A conservadora Coreia do Sul se abre à representação LGBTQI+
Produções audiovisuais enfrentam resistência ao trazer à tona temas polêmicos
Por Maria Clara Kuboski Dos Santos
Uma das séries mais comentadas do ano na Coreia do Sul causou polêmica não só pela trama envolvente, mas por abordar temas reais e sensíveis. “Love in the Big City” foi a primeira a retratar, em um contexto local, a vida de um jovem gay vivendo com HIV (vírus da imunodeficiência humana), causador da AIDS, em meio a uma sociedade que ainda lida com temas de sexualidade e saúde com cautela e, por vezes, silêncio. Ao desafiar essa tradição, a produção ganhou aplausos e rejeições, expondo um dilema enfrentado por muitos cineastas: como quebrar tabus e abrir espaço para narrativas que representam a
diversidade LGBTQI+. Vitória Machado, formada em cinema, afirma que tanto o cinema quanto séries e novelas ainda estão no começo da representatividade e aceitação da comunidade LGBTQI+. “Claro
que em 2024, há muita visibilidade das mulheres negras em papéis principais, e isso é maravilhoso! Porém, na questão de mulheres lésbicas, como no meu caso, elas não aparecem tanto. E, quando aparecem, sinto que ainda é pouco”. O administrador da página “Cinematografia Queer”, Eduardo de Assunção, reforça a importância de protagonistas representativos no cinema, principalmente para jovens em fase de autodescoberta. “Acho extremamente importante, não apenas pela questão da identificação dos jovens LGBTs em formação, mas também pelo conhecimento da história do movimento, que, assim como a sétima arte, evoluiu com o passar das décadas”, observa. “Conectar-se com uma obra cinematográfica é também uma maneira de se autoconhecer.”. Ele destaca que o cinema permite que jovens e adultos da comunidade reflitam sobre a própria identidade ao verem suas histórias ganharem vida nas telas.
Resistência e estereótipos no cinema
Apesar do avanço, Vitória Machado aponta que, ao tratar de papéis lésbicos, a representação ainda deixa a desejar, geralmente seguindo padrões heteronormativos. “ O mundo ainda é muito heteronormativo, sempre focando muito nos homens brancos, cis e héteros”, ela explica, apontando uma tendência de reforçar papéis limitados no cinema. As narrativas que fogem aos estereótipos oferecem mais do que entretenimento: são fontes de identificação. No entanto, a recepção crítica e do público geralmente reflete uma sociedade dividida em relação a essas mudanças. “Eu acredito que o público está um pouco dividido entre amar as personagens LGBTQI+ e odiá-las”, comenta Vitória. Apesar da recepção ainda lenta, essas representações auxiliam na transformação gradual da percepção social, particularmente entre as gerações mais novas. Eduardo destaca a importância desses filmes para uma sociedade mais receptiva e aberta, considerando que o cinema queer é “uma excelente opção para promover direitos, levantar bandeiras, tocar em feridas e continuar batalhando por uma sociedade mais tolerante”.

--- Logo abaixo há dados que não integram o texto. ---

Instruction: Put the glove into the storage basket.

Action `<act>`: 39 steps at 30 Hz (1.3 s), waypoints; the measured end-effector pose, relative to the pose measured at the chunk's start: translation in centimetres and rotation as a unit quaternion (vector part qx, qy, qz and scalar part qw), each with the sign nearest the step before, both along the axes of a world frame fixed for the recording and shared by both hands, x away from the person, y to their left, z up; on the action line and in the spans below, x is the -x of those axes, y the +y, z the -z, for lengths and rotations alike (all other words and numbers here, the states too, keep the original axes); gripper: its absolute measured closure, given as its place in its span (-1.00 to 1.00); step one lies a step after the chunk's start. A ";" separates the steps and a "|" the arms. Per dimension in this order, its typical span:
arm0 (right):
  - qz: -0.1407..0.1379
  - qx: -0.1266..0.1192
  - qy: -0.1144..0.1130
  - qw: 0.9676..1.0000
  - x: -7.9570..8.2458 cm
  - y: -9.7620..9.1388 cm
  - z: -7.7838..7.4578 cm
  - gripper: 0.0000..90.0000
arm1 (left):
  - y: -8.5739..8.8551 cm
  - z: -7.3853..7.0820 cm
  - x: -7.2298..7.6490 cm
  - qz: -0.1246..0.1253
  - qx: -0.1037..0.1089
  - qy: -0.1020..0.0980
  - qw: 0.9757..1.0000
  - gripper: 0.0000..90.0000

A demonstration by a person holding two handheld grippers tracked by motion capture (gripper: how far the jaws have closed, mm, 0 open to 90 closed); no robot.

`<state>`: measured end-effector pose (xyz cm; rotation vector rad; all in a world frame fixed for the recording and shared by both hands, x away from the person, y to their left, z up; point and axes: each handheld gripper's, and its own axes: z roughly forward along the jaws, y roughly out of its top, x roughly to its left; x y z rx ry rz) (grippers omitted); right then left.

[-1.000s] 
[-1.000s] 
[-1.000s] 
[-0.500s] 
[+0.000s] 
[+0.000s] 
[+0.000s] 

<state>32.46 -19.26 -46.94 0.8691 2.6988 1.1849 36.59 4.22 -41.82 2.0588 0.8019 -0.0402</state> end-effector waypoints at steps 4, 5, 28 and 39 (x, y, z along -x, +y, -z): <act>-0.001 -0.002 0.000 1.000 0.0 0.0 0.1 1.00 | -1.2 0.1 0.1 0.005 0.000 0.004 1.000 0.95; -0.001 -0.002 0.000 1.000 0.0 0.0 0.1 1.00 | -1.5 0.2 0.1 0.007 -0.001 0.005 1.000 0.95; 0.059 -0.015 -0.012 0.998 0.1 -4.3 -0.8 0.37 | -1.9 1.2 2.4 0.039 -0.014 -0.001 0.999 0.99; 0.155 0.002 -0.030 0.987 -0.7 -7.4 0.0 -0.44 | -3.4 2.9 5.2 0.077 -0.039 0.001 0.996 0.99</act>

Tailândia legaliza o casamento LGBTQI+
No dia 18 de junho deste ano, a comunidade LGBTQI+ teve outra vitória quando a Tailândia legalizou a igualdade de casamento. Esta decisão foi fortemente impactada pela crescente presença da comunidade na cultura popular, em particular nos filmes e séries que ganharam ampla aceitação. Um exemplo disso foi a série “Not Me”, que buscou destacar a ilegalidade de casamentos homoafetivos e questionou a falta de reconhecimento legal de tais relacionamentos no país. A sociedade está gradualmente se abrindo para a diversidade, com o aumento da representação da comunidade LGBTQIA+ na mídia. Produções audiovisuais, tanto na Tailândia quanto na Coreia do Sul, estão sendo fundamentais nesse aspecto de mudança social.